To do:
Return every line of the data below, exactly.

Information shown:
::::::::::
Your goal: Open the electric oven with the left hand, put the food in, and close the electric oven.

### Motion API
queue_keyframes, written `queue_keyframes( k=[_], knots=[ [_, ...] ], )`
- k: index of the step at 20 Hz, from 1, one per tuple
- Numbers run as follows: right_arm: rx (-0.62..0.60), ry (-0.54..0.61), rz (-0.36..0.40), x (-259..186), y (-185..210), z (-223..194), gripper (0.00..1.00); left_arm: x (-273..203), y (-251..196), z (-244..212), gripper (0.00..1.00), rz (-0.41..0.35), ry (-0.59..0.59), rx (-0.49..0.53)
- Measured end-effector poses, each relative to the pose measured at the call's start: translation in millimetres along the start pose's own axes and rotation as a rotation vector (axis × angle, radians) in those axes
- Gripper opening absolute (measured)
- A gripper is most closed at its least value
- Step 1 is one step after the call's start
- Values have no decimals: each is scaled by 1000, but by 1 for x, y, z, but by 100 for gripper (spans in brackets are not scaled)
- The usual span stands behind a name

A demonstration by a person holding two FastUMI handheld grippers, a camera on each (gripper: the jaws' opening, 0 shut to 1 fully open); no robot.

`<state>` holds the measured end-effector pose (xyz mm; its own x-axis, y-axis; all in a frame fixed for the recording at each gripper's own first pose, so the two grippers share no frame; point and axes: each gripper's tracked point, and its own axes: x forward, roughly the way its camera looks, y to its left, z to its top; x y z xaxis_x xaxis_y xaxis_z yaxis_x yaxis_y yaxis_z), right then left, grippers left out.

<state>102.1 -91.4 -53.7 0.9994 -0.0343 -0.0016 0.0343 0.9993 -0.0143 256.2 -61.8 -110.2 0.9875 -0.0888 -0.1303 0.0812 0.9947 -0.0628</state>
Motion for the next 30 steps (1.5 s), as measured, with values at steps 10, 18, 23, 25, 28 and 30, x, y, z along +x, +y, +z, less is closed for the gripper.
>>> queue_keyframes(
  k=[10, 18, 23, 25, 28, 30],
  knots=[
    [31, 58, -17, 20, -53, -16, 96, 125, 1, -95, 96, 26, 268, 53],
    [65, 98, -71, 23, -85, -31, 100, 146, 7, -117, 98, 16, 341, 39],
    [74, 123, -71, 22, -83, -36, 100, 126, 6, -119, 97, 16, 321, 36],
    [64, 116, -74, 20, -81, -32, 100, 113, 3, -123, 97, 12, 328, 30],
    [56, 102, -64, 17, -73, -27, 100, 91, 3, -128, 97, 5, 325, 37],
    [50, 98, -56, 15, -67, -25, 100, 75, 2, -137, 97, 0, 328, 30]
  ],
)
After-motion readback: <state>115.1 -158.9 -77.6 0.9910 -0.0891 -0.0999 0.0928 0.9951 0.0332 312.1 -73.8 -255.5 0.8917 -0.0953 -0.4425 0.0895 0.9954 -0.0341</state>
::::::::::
Solution:
Your goal: Open the electric oven with the left hand, put the food in, and close the electric oven.

### Motion API
queue_keyframes, written `queue_keyframes( k=[_], knots=[ [_, ...] ], )`
- k: index of the step at 20 Hz, from 1, one per tuple
- Numbers run as follows: right_arm: rx (-0.62..0.60), ry (-0.54..0.61), rz (-0.36..0.40), x (-259..186), y (-185..210), z (-223..194), gripper (0.00..1.00); left_arm: x (-273..203), y (-251..196), z (-244..212), gripper (0.00..1.00), rz (-0.41..0.35), ry (-0.59..0.59), rx (-0.49..0.53)
- Measured end-effector poses, each relative to the pose measured at the call's start: translation in millimetres along the start pose's own axes and rotation as a rotation vector (axis × angle, radians) in those axes
- Gripper opening absolute (measured)
- A gripper is most closed at its least value
- Step 1 is one step after the call's start
- Values have no decimals: each is scaled by 1000, but by 1 for x, y, z, but by 100 for gripper (spans in brackets are not scaled)
- The usual span stands behind a name

A demonstration by a person holding two FastUMI handheld grippers, a camera on each (gripper: the jaws' opening, 0 shut to 1 fully open); no robot.

`<state>` holds the measured end-effector pose (xyz mm; its own x-axis, y-axis; all in a frame fixed for the recording at each gripper's own first pose, so the two grippers share no frame; point and axes: each gripper's tracked point, and its own axes: x forward, roughly the way its camera looks, y to its left, z to its top; x y z xaxis_x xaxis_y xaxis_z yaxis_x yaxis_y yaxis_z), right then left, grippers left out.

<state>102.1 -91.4 -53.7 0.9994 -0.0343 -0.0016 0.0343 0.9993 -0.0143 256.2 -61.8 -110.2 0.9875 -0.0888 -0.1303 0.0812 0.9947 -0.0628</state>
Motion for the next 30 steps (1.5 s), as measured, with values at steps 10, 18, 23, 25, 28 and 30, x, y, z along +x, +y, +z, less is closed for the gripper.
>>> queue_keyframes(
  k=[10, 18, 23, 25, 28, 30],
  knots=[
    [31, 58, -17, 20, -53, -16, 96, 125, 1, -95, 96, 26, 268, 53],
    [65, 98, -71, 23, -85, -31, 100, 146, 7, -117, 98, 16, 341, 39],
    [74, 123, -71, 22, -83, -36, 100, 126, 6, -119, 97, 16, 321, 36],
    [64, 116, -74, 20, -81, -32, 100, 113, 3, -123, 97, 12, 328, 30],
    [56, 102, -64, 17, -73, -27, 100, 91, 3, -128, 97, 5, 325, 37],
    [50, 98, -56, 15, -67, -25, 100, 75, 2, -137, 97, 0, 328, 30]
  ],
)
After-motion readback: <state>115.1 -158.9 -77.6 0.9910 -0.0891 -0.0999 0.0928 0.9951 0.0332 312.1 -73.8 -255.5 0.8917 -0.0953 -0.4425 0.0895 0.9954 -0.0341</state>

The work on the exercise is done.